┌──
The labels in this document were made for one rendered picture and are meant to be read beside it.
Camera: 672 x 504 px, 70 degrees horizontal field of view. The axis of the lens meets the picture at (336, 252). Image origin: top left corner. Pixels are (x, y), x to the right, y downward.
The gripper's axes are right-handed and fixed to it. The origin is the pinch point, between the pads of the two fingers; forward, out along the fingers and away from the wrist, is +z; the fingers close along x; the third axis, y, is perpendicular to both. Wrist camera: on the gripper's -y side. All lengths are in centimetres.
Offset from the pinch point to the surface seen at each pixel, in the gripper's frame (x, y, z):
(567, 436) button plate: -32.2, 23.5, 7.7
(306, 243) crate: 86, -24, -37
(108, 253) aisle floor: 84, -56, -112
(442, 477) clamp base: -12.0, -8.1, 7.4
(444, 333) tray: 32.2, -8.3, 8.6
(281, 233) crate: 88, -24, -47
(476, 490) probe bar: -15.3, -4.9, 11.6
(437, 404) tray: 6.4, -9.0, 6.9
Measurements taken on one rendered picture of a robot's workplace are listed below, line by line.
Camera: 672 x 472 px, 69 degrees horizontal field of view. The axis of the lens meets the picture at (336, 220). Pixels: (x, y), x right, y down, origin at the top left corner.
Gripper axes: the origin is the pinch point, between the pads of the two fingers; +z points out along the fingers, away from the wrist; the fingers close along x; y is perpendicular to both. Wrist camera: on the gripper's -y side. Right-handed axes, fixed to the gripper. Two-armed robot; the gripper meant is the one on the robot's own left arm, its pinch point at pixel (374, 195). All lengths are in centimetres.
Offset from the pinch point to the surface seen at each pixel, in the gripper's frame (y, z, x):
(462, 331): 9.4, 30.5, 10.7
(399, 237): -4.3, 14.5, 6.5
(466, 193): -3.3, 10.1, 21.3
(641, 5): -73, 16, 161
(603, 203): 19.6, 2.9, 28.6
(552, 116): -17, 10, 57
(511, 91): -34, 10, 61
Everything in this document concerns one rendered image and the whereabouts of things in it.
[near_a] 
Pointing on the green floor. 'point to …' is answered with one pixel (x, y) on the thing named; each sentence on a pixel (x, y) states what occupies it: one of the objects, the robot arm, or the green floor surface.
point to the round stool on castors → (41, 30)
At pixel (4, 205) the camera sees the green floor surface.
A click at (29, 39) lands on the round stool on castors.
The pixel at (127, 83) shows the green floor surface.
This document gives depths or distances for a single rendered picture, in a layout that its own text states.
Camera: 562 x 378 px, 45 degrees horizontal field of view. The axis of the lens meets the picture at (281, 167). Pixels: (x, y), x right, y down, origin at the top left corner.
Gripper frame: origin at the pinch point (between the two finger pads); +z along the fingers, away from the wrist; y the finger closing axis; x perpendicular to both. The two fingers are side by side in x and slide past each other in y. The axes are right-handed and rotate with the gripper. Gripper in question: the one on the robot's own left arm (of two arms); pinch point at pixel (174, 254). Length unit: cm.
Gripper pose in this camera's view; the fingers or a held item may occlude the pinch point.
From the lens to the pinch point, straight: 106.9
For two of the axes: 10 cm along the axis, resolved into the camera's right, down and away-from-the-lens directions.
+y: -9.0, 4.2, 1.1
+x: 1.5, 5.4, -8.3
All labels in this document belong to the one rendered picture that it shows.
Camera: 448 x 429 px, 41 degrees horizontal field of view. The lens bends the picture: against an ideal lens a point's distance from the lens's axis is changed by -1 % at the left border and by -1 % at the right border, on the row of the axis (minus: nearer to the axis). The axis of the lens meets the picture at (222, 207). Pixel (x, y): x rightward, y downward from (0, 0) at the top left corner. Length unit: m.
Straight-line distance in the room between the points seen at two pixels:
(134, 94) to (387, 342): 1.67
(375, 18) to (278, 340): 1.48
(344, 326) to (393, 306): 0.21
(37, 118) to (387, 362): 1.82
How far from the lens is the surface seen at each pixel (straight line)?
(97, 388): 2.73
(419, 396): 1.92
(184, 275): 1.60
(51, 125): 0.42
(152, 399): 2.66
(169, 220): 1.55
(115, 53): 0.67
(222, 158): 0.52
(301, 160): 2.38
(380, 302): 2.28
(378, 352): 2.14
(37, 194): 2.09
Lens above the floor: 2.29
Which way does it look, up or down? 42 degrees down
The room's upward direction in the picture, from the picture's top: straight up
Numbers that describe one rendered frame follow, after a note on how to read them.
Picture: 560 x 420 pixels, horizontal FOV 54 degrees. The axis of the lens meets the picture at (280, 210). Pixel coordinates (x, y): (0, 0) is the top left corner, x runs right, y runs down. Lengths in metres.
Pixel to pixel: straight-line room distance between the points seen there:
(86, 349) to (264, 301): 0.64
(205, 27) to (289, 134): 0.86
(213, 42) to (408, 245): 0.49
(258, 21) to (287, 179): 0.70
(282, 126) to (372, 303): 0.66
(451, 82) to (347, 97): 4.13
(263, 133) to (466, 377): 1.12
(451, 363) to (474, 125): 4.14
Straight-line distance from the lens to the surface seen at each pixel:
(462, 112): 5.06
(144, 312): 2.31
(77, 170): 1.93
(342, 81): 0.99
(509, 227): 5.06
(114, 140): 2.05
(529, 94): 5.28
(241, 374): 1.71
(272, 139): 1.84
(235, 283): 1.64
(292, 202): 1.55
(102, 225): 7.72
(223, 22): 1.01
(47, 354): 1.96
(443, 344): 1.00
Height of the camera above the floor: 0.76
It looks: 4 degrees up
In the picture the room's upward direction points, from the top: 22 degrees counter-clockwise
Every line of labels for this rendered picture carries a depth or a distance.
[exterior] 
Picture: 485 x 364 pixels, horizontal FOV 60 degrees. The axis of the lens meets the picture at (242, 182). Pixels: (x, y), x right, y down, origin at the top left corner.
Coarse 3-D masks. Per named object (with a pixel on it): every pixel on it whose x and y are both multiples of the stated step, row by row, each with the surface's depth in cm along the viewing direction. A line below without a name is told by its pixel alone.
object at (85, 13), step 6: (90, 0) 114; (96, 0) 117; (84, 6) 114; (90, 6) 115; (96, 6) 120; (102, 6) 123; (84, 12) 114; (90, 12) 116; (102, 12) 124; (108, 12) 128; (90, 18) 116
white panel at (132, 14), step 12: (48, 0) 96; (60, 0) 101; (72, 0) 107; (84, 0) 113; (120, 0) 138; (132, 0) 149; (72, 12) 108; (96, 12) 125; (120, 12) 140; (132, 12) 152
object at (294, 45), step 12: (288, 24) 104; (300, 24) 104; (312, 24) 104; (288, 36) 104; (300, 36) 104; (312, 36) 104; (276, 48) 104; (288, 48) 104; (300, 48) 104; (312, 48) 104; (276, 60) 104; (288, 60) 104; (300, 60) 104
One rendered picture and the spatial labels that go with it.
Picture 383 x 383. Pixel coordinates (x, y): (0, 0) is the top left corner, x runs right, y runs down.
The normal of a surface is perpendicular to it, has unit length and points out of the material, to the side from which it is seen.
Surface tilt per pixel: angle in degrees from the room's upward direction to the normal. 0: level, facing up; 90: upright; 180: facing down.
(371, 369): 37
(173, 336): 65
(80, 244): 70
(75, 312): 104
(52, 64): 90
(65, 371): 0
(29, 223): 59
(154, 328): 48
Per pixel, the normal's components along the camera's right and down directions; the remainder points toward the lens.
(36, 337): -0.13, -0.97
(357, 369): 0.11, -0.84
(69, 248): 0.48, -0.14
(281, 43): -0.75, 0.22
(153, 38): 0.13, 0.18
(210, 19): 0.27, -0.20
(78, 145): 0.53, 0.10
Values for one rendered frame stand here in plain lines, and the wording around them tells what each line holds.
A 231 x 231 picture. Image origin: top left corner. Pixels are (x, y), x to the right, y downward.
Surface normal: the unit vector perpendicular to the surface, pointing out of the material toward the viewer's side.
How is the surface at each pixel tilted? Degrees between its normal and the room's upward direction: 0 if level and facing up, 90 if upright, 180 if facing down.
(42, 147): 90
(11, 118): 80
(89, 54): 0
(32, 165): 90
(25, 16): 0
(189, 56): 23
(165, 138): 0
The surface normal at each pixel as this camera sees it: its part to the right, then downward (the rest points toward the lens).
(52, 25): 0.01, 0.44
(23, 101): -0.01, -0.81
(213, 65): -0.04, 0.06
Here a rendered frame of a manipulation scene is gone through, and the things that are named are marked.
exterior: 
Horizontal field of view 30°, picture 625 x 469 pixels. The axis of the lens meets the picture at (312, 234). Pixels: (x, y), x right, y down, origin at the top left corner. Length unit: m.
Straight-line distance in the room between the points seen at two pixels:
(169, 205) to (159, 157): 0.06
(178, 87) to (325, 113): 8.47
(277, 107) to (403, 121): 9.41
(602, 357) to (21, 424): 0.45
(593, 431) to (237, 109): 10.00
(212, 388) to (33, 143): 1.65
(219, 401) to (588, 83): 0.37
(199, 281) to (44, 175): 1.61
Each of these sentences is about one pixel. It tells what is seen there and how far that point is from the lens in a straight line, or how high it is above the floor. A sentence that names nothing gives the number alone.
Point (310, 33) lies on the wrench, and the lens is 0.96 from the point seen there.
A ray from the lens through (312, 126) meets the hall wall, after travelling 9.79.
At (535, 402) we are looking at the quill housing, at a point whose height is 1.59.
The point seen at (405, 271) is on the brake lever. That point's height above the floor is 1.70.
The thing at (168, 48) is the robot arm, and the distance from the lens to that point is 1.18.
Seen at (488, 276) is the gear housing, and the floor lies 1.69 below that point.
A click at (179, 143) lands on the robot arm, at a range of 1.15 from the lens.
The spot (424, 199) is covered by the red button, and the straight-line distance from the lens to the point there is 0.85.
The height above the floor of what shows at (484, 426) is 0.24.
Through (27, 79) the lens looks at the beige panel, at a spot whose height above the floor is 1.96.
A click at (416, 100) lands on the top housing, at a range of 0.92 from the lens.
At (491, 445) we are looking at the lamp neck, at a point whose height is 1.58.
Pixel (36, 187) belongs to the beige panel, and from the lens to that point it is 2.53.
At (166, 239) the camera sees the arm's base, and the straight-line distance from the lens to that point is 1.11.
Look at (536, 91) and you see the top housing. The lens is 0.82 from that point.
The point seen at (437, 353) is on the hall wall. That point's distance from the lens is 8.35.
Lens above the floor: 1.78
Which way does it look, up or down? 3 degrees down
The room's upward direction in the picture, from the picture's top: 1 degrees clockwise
└──
Exercise ->
Reproduce only the lines from the top of the material through the one bearing "Gripper axes: the", each exactly as it stands.

Solution to the exercise ->
The labels in this document were made for one rendered picture and are meant to be read beside it.
Camera: 672 x 504 px, 70 degrees horizontal field of view. The axis of the lens meets the picture at (336, 252). Image origin: top left corner. Pixels are (x, y), x to the right, y downward.
The gripper's axes are right-handed and fixed to it. The origin is the pinch point, between the pads of the two fingers; forward, out along the fingers and away from the wrist, is +z; the fingers close along x; the third axis, y, is perpendicular to both. Wrist camera: on the gripper's -y side. All lengths are in centimetres.
Offset from the pinch point to the surface seen at each pixel, in the gripper's frame (x, y, z):
(567, 436) button plate: -32.2, 23.5, 7.7
(306, 243) crate: 86, -24, -37
(108, 253) aisle floor: 84, -56, -112
(442, 477) clamp base: -12.0, -8.1, 7.4
(444, 333) tray: 32.2, -8.3, 8.6
(281, 233) crate: 88, -24, -47
(476, 490) probe bar: -15.3, -4.9, 11.6
(437, 404) tray: 6.4, -9.0, 6.9
Measurements taken on one rendered picture of a robot's workplace are listed below, line by line.
Camera: 672 x 472 px, 69 degrees horizontal field of view. The axis of the lens meets the picture at (336, 220). Pixels: (x, y), x right, y down, origin at the top left corner.
Gripper axes: the origin is the pinch point, between the pads of the two fingers; +z points out along the fingers, away from the wrist; the fingers close along x; y is perpendicular to both. Wrist camera: on the gripper's -y side. Right-handed axes, fixed to the gripper. Two-armed robot; the gripper meant is the one on the robot's own left arm, its pinch point at pixel (374, 195). All lengths are in centimetres.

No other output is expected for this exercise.